U.S. Dollar Gains on Yellen’s Rate Comments
Fed Sees Gradual Rate Rise as Appropriate
The U.S. dollar rose against major currency pairs Friday, strengthened by Federal Reserve Chairwoman Janet Yellen’s remarks that an interest rate increase might come earlier than expected.
The Wall Street Journal Dollar Index was up 0.5% at 86.20, its high of the session. The dollar fell shortly after Yellen’s comments were released, only to reverse course later in the session. (Source: “Dollar Gains Against Major Currencies After Yellen Speech,” The Wall Street Journal, August 26, 2016.)
Yellen, who spoke at a symposium in Jackson Hole, Wyoming today, said the economic strength, largely driven by strong job market data, presents a good case for increasing interest rates. Without elaborating on the timing of such increases, she also left the door open for the wait-and-see approach if economic data in coming weeks disappoints policymakers.

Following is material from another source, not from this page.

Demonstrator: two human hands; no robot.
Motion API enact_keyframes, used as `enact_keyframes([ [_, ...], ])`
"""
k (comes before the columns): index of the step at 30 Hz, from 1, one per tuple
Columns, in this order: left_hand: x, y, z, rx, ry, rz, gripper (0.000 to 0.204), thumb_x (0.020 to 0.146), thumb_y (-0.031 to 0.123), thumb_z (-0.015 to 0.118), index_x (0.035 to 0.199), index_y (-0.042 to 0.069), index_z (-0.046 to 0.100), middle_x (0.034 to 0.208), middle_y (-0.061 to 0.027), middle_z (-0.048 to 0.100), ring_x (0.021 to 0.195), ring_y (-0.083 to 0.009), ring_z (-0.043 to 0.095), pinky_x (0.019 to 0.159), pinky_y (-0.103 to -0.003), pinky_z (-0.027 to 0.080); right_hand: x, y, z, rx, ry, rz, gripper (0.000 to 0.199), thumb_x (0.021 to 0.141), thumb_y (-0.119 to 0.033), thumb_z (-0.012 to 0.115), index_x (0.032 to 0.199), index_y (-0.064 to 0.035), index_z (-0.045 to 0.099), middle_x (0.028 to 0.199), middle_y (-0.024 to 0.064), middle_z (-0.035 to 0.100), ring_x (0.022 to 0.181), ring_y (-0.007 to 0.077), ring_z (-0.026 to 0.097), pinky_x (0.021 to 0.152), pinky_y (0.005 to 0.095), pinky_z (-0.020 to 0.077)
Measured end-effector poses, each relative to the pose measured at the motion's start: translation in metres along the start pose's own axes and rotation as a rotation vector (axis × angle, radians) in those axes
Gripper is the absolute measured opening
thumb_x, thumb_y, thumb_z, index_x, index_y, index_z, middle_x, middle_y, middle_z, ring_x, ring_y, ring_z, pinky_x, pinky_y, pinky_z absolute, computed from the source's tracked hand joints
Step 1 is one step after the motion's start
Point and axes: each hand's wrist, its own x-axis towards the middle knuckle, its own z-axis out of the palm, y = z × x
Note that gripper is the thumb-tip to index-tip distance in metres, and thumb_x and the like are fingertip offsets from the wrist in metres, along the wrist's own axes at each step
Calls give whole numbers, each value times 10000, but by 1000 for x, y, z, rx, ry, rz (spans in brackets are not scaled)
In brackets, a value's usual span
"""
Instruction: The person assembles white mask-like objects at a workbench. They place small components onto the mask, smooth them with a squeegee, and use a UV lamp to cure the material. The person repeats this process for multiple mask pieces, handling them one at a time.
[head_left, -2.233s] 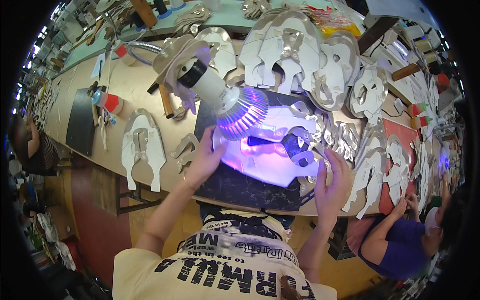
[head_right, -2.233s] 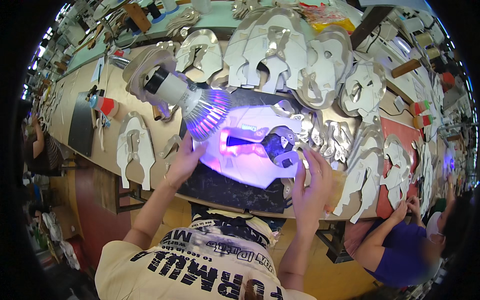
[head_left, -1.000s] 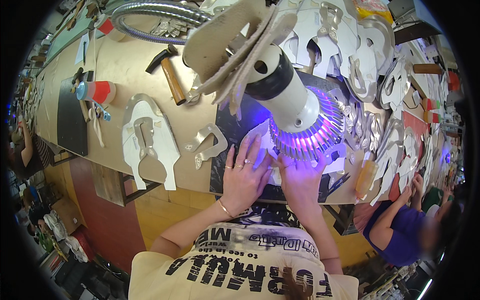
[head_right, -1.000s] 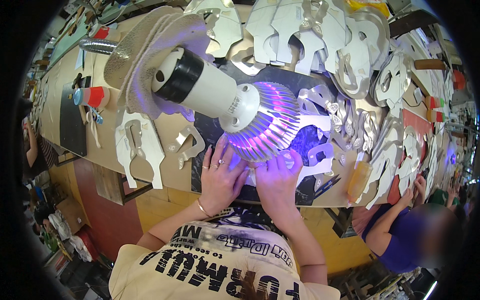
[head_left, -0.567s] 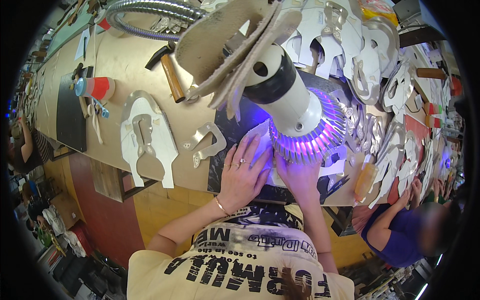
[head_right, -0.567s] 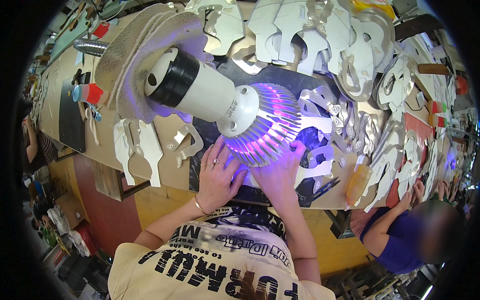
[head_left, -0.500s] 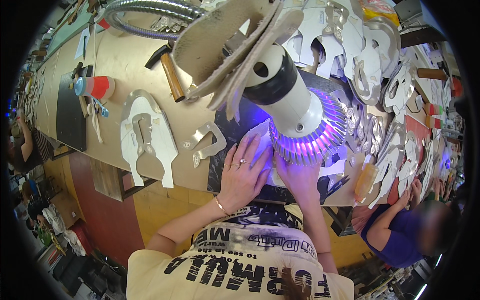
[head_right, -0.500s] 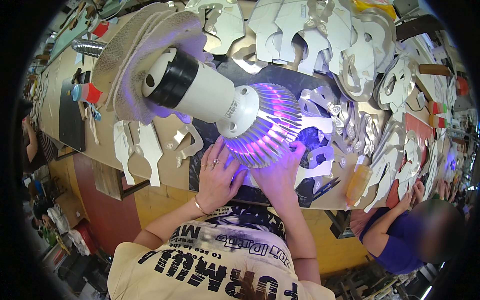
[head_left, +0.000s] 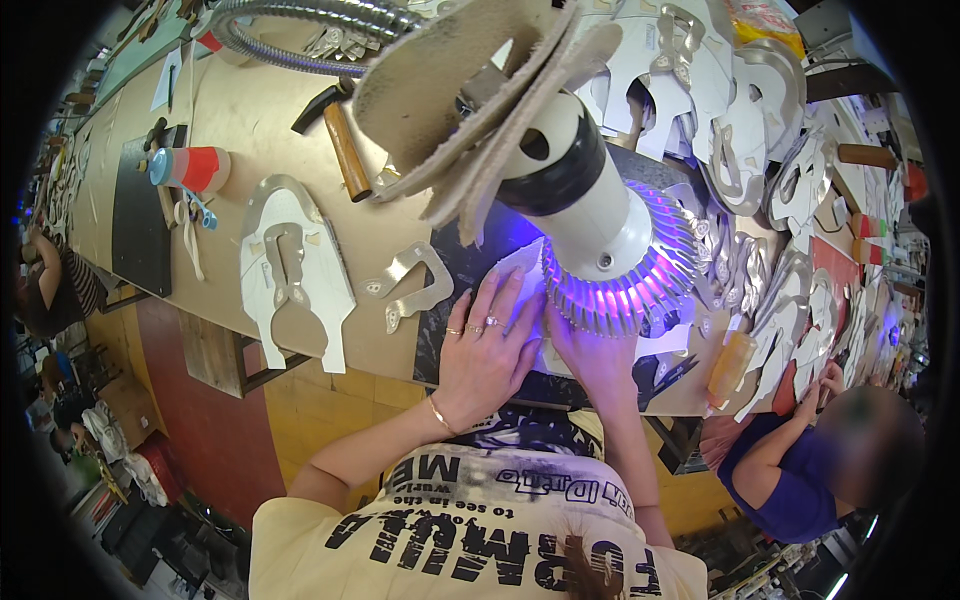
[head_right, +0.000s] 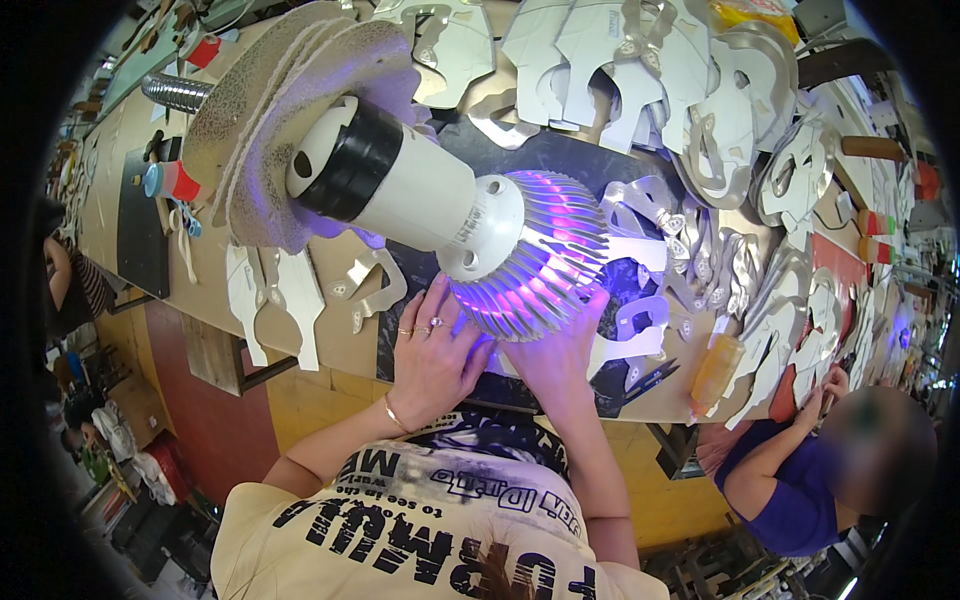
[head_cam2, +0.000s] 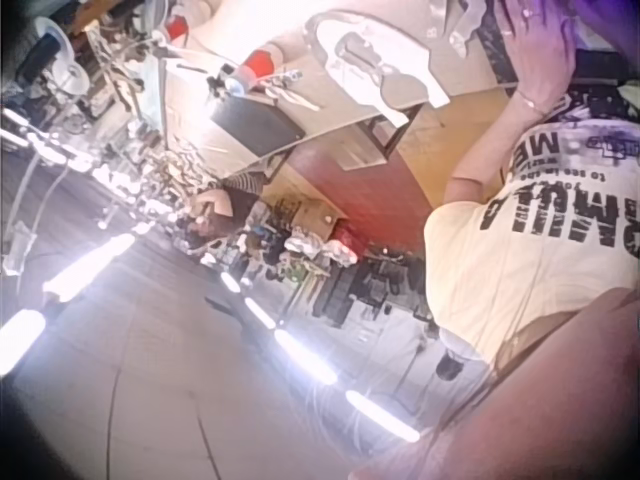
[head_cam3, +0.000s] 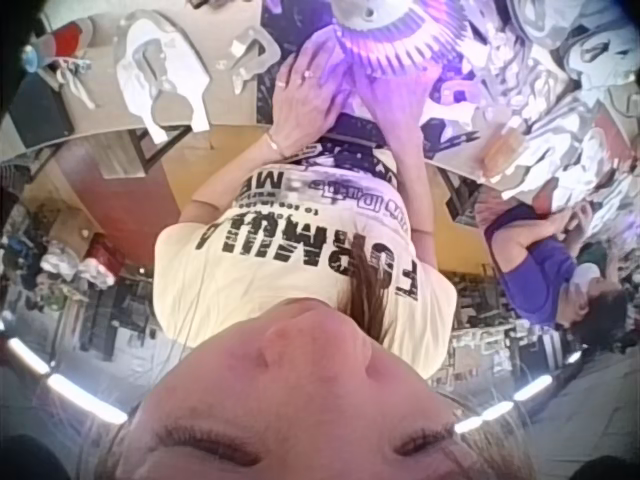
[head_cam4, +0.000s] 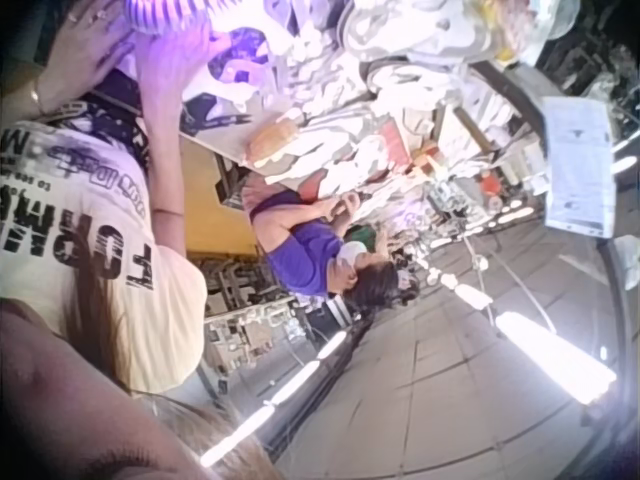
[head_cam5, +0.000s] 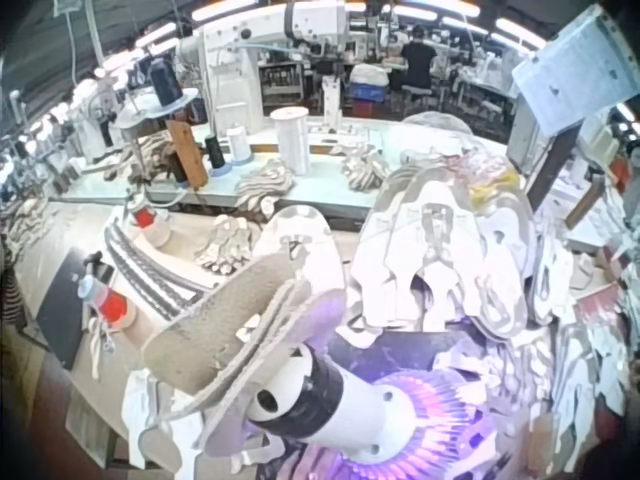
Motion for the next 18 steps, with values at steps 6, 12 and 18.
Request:
enact_keyframes([
  [6, 5, 3, -6, 62, -42, -6, 512, 855, 268, 639, 1342, 129, 564, 1529, -124, 379, 1413, -312, 322, 1059, -507, 348, -1, -5, -5, -83, 77, 21, 285, 684, -314, 793, 922, -210, 674, 974, -43, 634, 1022, 174, 578, 881, 489, 342],
  [12, 7, 3, -7, 73, -65, -3, 465, 855, 270, 635, 1296, 130, 587, 1526, -137, 378, 1408, -312, 326, 1046, -503, 336, -19, 3, -13, -19, 56, 166, 268, 708, -205, 770, 927, -102, 654, 1021, 63, 626, 1020, 228, 582, 903, 481, 320],
  [18, 7, 2, -6, 121, -76, 15, 439, 862, 295, 626, 1266, 125, 597, 1507, -144, 397, 1407, -316, 327, 1036, -498, 326, -17, 14, -5, 121, 46, 168, 239, 697, -144, 741, 898, -83, 627, 949, 67, 585, 923, 245, 580, 844, 440, 305],
])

“Looking ahead, the FOMC expects moderate growth in real gross domestic product, additional strengthening in the labor market, and inflation rising to 2% over the next few years,” Yellen said. “Based on this economic outlook, the FOMC continues to anticipate gradual increases in the federal-funds rate will be appropriate over time.” (Source: Ibid.)
Currencies usually rise when interest rates go up as they increase the appeal of local financial instruments, such as bonds.
After Yellen’s assessment of the economy, investors increased their bets that a rate increase might come as early as September. According to Federal Funds futures, a popular gauge to monitor rate expectations, investors were now pricing in a 24% probability of the Fed raising rates by September, up from 21% a day before. (Source: “Is the Fed trapped now? Rate hike remains elusive,” CNN, August 24, 2016.)
In the bond market, investors’ interpretation of Yellen’s speech was somewhat dovish, which sent the U.S. Treasuries higher.
The yield on the benchmark 10-year note was 1.544%, compared to 1.576% on Thursday and 1.561% before the speech. (Source: “U.S. Government Bonds Reverse Gains After Yellen Remarks,” The Wall Street Journal, August 26, 2016.)
For investors in the fixed-income markets, the satisfaction came from the fact that though Yellen made the case for a short-term rate increase, her overall assessment was that the rates are going to remain lower for a longer period of time when compared to historical trends.